> _WHAT TO WORK ON_
Report, as a single figure, how many lines in the records below include "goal".

--- DATA Enclosed Below ---

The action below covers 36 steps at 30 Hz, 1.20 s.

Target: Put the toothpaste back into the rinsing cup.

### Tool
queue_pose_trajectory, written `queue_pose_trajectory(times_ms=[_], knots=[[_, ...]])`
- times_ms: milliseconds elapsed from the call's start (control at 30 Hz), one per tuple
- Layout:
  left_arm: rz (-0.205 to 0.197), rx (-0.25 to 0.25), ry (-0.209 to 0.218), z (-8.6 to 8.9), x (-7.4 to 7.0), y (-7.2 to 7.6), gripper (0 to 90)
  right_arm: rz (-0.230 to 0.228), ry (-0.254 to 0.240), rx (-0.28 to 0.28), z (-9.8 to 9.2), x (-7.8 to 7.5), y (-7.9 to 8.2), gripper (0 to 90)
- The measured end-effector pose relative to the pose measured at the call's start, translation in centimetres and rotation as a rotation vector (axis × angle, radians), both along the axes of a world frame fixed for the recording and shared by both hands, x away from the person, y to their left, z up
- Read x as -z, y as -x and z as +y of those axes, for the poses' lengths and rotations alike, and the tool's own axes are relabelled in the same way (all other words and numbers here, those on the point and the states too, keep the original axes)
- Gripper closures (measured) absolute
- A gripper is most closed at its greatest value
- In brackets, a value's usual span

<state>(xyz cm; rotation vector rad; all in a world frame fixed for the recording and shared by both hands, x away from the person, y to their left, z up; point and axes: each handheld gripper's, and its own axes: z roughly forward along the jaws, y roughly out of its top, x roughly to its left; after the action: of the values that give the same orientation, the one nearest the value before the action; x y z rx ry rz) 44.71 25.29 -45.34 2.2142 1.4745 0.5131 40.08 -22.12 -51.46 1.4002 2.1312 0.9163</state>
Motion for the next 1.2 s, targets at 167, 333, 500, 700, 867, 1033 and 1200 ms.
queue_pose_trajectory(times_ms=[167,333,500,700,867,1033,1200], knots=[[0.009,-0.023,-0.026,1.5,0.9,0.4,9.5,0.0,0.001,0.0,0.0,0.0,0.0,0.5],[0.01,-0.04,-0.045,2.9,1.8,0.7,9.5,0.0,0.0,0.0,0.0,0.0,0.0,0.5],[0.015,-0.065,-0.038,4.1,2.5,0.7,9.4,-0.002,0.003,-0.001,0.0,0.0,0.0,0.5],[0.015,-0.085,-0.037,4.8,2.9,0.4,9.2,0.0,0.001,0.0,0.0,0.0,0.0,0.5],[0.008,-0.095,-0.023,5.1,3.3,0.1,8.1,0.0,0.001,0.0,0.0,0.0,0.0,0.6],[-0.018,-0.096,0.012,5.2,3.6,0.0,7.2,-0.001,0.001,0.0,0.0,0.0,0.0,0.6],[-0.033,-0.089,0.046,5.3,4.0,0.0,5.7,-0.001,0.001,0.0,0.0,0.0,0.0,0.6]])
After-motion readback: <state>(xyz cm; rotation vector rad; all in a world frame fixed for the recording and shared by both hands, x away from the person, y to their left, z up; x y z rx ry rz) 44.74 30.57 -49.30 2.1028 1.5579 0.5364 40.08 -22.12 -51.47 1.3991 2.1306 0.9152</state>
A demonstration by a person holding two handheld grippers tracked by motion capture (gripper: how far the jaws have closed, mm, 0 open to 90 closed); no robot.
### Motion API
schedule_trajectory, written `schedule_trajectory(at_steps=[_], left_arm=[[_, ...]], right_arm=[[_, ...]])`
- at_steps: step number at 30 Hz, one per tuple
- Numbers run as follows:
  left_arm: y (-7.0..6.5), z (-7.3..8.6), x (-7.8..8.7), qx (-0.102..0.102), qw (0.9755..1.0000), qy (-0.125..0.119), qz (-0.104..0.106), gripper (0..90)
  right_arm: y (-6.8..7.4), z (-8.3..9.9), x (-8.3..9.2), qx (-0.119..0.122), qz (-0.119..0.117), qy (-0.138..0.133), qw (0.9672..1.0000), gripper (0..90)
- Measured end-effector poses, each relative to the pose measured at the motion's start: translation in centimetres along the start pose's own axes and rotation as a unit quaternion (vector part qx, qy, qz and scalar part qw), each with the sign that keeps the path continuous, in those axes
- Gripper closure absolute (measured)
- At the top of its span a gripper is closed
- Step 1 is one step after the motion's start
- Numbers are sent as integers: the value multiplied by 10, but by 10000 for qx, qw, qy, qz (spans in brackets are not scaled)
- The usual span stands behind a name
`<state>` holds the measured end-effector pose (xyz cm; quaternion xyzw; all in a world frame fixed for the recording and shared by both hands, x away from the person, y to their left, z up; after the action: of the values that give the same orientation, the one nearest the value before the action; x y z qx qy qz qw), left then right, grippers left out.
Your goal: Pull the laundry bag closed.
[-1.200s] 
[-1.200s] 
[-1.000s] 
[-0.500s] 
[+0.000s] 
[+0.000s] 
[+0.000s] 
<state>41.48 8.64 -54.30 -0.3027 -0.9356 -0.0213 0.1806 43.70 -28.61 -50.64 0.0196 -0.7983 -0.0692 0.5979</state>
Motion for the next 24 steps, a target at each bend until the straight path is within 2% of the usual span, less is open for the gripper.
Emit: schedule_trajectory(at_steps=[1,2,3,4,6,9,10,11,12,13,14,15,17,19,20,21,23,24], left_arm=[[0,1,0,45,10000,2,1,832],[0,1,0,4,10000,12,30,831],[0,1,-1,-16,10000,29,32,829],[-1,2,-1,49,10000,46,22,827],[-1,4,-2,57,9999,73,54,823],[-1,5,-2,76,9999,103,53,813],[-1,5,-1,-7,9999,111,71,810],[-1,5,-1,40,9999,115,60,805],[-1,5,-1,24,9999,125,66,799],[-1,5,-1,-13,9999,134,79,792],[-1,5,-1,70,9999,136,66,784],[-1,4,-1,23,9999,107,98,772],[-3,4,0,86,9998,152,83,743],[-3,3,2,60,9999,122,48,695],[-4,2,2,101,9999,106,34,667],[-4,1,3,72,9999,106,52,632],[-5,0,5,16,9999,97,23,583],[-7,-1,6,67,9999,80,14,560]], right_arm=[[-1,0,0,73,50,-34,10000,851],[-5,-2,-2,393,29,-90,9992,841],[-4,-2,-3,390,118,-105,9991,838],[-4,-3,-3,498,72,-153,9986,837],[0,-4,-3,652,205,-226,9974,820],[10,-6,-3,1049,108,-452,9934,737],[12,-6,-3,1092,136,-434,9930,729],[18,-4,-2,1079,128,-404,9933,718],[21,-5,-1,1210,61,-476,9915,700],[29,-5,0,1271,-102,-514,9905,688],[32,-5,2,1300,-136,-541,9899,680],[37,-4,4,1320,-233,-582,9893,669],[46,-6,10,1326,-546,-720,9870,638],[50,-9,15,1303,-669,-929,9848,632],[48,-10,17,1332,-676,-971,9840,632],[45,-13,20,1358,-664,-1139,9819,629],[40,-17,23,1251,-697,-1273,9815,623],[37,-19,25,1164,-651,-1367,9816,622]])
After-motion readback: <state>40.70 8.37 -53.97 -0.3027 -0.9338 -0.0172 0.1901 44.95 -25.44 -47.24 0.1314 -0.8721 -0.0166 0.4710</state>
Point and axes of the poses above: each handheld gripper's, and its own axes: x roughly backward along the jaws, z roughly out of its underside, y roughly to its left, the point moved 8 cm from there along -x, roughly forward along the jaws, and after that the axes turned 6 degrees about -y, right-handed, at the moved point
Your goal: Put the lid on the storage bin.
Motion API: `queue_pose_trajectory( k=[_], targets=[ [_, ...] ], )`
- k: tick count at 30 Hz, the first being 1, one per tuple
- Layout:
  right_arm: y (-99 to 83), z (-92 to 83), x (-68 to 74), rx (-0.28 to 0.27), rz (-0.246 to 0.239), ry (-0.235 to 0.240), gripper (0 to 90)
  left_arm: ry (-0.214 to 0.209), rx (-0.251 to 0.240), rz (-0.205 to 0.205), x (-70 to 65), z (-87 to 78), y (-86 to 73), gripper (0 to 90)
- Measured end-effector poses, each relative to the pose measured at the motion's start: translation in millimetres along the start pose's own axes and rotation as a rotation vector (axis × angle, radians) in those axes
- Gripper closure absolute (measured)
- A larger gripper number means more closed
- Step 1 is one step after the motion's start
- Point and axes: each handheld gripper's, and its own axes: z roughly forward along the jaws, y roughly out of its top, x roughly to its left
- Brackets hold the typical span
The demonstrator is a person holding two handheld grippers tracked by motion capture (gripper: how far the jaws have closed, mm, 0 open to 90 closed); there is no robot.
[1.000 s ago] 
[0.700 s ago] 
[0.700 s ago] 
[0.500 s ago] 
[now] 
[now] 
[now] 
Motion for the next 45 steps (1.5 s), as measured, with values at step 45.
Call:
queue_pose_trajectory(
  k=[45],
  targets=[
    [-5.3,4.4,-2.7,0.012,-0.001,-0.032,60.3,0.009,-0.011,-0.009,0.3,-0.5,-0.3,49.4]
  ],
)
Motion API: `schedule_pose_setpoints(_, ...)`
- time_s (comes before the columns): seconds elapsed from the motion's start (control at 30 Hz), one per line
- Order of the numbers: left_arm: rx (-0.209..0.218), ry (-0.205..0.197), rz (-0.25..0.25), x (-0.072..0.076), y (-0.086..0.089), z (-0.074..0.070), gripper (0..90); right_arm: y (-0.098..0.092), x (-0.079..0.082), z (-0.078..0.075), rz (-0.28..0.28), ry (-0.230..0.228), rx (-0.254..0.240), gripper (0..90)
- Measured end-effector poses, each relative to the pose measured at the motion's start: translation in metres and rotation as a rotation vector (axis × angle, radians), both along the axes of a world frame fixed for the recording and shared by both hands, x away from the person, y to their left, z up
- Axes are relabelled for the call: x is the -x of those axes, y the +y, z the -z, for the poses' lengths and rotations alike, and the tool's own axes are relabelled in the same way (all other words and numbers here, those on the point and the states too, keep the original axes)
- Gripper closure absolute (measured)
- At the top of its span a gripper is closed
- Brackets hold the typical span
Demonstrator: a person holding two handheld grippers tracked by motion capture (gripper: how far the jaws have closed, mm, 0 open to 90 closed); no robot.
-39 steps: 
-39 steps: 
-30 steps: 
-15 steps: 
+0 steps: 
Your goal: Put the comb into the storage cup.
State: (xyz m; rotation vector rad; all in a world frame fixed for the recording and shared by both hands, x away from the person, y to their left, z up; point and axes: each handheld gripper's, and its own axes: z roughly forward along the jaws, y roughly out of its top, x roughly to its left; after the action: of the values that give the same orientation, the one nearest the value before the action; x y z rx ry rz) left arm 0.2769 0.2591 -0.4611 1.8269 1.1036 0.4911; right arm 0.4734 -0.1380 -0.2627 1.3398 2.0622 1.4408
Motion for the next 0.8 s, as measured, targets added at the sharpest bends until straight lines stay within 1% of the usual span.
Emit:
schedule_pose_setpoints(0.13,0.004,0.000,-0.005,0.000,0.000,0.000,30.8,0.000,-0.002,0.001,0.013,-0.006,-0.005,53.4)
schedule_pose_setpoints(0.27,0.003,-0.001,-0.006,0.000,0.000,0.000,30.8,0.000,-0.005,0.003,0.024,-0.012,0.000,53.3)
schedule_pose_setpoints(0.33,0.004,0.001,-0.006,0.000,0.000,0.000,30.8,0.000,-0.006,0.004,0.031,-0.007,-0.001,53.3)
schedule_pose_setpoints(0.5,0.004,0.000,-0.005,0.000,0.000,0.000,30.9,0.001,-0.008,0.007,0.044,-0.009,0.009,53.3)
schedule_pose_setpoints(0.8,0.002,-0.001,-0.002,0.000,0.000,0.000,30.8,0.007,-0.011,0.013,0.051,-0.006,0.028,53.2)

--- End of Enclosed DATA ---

> _ANSWER BOX_
3